Tilkowski: Er ist schwerkrank. Uns verbindet eine tiefe Freundschaft. Er war mein Trainer. Cramer war zehn Jahre älter als ich. Als ich 15 war, war der 25.

inherne: Sie haben sich immer wieder gegen Vereinfachungen gewehrt. Und auch dagegen, dass man Sie häufig nur im Zusammenhang mit einem bestimmten Treffer im WM Finale 1966 in England sieht, als sie und ihre Mannschaft Vizeweltmeister wurden. Ihre Biografie verdeutlicht das schon im Titel: „Und ewig fällt das Wembley-Tor". Und jetzt zu ihrem 80. Geburtstag melden sich wahrscheinlich vermehrt Menschen und stellen diese eine Frage: War der Ball drin oder nicht? Was sagen Sie?

Tilkowski: Es bleibt, egal wo ich hinkomme, die bestimmende Frage. Und wenn heute jemand sagt: Herr Tilkowski: eine Frage. Dann antworte ich: War nicht drin. Dann brauchen Sie gar nicht weiter zu fragen.
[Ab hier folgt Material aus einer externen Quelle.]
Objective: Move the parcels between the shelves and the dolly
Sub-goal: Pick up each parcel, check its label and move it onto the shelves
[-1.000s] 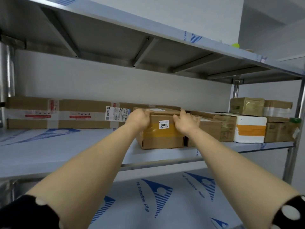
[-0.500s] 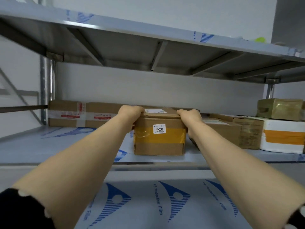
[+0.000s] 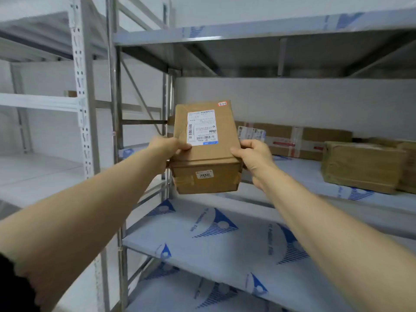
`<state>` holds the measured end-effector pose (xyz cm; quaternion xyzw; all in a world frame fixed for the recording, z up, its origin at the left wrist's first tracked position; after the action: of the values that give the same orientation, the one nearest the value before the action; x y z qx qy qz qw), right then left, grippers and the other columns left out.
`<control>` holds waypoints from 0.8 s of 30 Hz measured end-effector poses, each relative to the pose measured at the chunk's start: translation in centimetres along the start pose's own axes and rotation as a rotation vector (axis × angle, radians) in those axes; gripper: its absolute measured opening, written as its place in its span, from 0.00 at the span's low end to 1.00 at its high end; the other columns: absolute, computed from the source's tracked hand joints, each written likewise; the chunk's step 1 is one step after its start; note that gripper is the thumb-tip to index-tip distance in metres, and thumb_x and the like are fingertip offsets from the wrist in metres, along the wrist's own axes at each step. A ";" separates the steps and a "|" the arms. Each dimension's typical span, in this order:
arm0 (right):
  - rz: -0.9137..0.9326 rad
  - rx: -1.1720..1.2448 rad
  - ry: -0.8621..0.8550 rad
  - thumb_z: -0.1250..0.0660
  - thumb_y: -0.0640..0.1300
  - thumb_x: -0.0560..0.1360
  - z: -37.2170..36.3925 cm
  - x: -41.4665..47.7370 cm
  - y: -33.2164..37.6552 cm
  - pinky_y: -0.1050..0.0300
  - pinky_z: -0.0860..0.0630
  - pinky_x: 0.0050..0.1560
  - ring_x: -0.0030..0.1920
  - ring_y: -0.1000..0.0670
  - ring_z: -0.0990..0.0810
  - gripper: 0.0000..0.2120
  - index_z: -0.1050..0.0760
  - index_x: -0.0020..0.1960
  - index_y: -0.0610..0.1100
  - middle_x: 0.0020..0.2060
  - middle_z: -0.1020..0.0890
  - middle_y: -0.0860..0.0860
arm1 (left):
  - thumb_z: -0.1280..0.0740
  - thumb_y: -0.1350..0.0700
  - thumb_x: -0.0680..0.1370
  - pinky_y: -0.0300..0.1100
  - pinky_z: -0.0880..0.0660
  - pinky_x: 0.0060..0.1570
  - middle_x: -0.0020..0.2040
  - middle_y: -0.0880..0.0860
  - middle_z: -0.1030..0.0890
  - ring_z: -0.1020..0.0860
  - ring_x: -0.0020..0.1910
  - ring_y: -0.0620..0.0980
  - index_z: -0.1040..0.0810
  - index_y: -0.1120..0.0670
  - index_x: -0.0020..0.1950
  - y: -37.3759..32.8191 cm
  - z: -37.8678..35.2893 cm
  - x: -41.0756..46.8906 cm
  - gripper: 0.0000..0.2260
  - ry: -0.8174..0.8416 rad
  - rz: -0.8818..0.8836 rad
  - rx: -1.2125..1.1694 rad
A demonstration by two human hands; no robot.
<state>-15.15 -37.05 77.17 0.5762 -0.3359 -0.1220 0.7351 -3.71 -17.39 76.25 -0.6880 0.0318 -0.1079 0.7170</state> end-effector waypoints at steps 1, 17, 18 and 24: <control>0.001 0.009 0.041 0.31 0.39 0.74 -1.9 -0.8 -0.3 0.59 0.24 0.44 0.48 0.51 0.22 0.12 0.24 0.57 0.42 0.51 0.19 0.48 | 0.25 0.59 0.71 0.49 0.22 0.52 0.48 0.54 0.22 0.22 0.49 0.53 0.29 0.58 0.58 0.9 2.0 -0.7 0.19 -0.035 0.022 0.009; -0.101 0.146 0.751 0.40 0.28 0.74 -36.2 -25.5 -4.9 0.60 0.26 0.37 0.41 0.51 0.21 0.16 0.23 0.48 0.48 0.42 0.18 0.51 | 0.23 0.58 0.69 0.46 0.20 0.51 0.51 0.56 0.19 0.19 0.48 0.52 0.27 0.60 0.57 18.4 38.3 -20.4 0.21 -0.574 0.342 0.001; -0.131 0.163 0.803 0.41 0.29 0.74 -38.5 -28.0 -4.9 0.58 0.25 0.38 0.42 0.49 0.20 0.16 0.23 0.46 0.49 0.43 0.17 0.49 | 0.23 0.57 0.69 0.46 0.21 0.51 0.53 0.56 0.19 0.19 0.48 0.52 0.26 0.60 0.57 19.2 40.9 -22.2 0.20 -0.617 0.355 0.005; -0.208 0.232 1.004 0.41 0.27 0.72 -51.7 -42.7 -3.1 0.53 0.27 0.42 0.42 0.46 0.20 0.17 0.21 0.48 0.45 0.46 0.16 0.44 | 0.26 0.56 0.73 0.42 0.24 0.47 0.55 0.51 0.20 0.23 0.48 0.48 0.26 0.59 0.61 22.8 55.6 -33.4 0.19 -0.781 0.432 -0.012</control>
<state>-13.53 25.70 53.49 0.6715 0.1054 0.1349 0.7209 -23.00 44.36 53.02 -0.6589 -0.0978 0.3123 0.6773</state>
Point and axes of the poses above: each hand's wrist, its own x-axis towards the middle knuckle, its own z-axis out of the back of the hand, y = z × x, the point moved 8 cm from there along x, towards the middle knuckle
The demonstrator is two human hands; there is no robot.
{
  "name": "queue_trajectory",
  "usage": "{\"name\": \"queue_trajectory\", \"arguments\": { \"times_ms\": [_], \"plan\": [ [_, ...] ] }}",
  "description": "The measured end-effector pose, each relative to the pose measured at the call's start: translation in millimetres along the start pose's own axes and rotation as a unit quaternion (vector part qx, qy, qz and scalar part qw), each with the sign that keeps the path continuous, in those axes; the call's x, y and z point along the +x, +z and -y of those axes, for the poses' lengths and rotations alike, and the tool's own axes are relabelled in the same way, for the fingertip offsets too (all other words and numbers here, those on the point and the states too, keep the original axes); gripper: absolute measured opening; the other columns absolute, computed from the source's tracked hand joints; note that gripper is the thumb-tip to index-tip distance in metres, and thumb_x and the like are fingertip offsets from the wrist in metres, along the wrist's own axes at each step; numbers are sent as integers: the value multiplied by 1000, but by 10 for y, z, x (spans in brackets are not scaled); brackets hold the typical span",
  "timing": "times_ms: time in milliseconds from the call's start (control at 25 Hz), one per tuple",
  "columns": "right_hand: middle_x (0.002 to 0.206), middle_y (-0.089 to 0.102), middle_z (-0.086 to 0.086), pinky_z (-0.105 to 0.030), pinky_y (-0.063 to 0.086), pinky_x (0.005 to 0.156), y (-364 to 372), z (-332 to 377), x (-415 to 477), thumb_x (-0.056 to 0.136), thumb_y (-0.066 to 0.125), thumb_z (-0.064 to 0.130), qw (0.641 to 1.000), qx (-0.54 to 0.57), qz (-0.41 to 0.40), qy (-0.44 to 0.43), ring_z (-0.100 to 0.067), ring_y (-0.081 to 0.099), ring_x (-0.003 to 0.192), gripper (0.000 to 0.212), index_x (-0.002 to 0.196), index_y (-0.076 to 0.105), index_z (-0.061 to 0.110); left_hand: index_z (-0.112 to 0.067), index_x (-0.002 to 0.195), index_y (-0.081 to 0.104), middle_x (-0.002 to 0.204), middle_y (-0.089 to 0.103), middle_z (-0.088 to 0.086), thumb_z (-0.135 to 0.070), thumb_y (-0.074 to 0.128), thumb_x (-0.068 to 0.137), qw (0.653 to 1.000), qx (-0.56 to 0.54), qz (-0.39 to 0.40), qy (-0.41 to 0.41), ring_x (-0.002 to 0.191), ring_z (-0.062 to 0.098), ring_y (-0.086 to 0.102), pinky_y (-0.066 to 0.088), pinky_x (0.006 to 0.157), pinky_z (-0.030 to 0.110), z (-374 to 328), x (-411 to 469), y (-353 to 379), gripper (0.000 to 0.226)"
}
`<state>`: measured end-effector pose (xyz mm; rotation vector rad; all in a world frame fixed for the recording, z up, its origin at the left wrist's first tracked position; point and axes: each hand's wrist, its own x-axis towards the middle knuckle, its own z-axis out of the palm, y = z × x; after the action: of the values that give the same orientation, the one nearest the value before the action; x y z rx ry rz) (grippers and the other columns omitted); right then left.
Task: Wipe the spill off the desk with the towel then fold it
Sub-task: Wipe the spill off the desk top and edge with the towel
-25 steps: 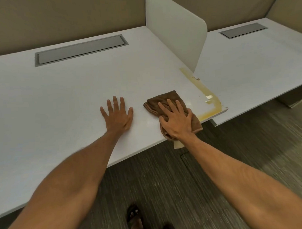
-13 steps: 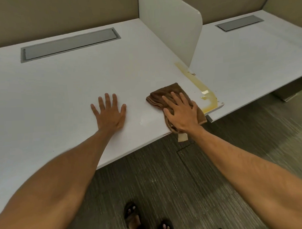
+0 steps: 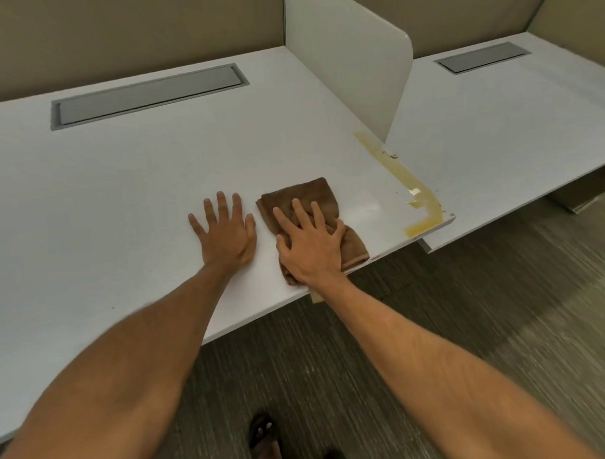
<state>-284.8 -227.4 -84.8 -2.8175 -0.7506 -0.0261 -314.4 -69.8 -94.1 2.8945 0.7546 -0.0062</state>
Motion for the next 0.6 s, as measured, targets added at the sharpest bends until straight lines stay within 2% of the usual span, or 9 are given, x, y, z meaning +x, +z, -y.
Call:
{"name": "queue_trajectory", "arguments": {
  "times_ms": [160, 360, 480, 600],
  "plan": [
    [160, 21, 10, -60, 17, 109, -101, -476, -189, 93, 29, 54, 998, -5, 28, -64, -16, 16, 148, 52, 144, 25, 51, -20, 156, 4, 165, 0, 8, -48, 14, 102, 1000, 2, -6, 8, 151, 32, -3, -3, 119, 58, 11, -23, -11, 63],
    [161, 18, 12, -56, 11, 114, -278, -1219, -1, 95, 30, 54, 999, -1, 24, 23, -14, 11, 149, 50, 144, 24, 53, -19, 157, 6, 165, 2, 9, -46, 16, 102, 1000, -4, -15, 16, 151, 33, -1, -2, 119, 58, 25, -22, 17, 62],
    [162, 16, 9, -58, 8, 114, -254, -1084, 79, 93, 27, 54, 998, -5, 34, 50, -19, 8, 150, 53, 146, 19, 53, -19, 156, 4, 165, 0, 9, -46, 17, 102, 1000, -10, -1, 4, 151, 33, -4, -4, 118, 59, -6, 5, 19, 62],
    [162, 14, 8, -63, 11, 111, -179, -811, 92, 93, 24, 56, 999, -27, 39, -7, -22, 8, 150, 55, 147, 15, 51, -15, 156, 3, 164, -3, 12, -50, 17, 101, 1000, -11, 7, -6, 151, 34, -6, -6, 118, 59, -52, 43, 20, 67]
  ]
}}
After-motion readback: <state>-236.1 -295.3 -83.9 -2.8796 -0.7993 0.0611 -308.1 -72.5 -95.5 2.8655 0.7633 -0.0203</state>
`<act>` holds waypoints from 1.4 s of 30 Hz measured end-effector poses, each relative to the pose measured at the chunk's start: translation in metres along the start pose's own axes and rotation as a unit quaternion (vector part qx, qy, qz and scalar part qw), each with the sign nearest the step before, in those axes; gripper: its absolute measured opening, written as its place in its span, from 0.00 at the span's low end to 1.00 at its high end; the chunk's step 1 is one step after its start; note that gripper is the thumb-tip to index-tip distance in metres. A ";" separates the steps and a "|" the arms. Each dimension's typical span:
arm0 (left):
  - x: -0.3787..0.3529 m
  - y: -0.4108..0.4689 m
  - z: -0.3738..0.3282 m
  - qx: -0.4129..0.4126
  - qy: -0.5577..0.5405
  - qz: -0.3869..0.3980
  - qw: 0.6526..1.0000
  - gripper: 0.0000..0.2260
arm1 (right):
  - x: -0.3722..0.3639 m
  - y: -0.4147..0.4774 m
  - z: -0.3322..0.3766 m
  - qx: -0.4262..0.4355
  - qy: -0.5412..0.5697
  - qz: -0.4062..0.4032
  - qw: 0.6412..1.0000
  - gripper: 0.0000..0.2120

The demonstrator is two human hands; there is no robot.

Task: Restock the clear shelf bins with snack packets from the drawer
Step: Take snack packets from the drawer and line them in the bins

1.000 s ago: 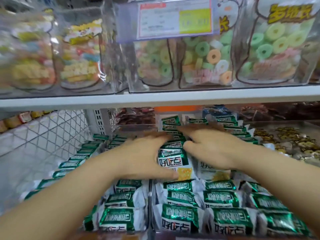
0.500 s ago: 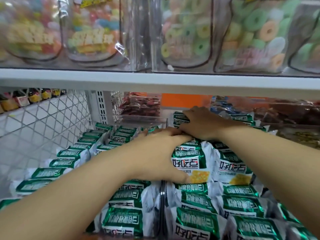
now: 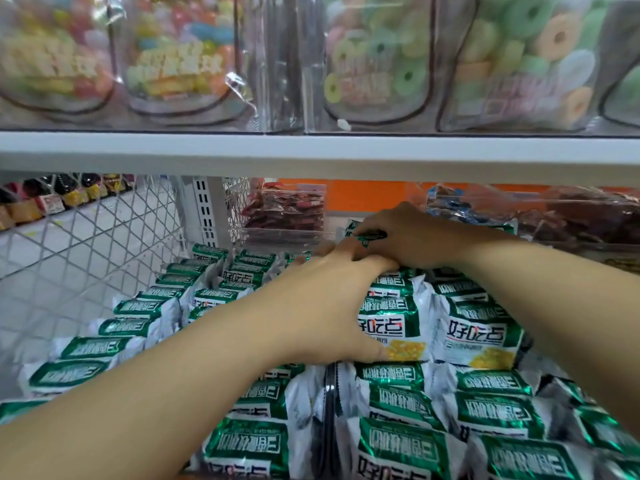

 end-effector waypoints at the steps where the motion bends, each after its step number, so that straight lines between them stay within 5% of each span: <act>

Gestern habe ich mich noch mit Olaf Thon unterhalten. Dem habe ich eine andere Antwort gegeben: Lies doch mal mein Buch! Die Biografie ist überall sehr positiv angekommen, ohne über Besonderes zu schreiben. Wie Harald Schumacher mit seinem Dopingvorwurf. Oder andere, die auf Alkoholprobleme hinweisen.

inherne: Herzlichen Dank für Ihr Gespräch – und viel Erfolg zu Ihrem 80. Geburtstag!

Das Gespräch führte inherne-Redakteur Horst Martens.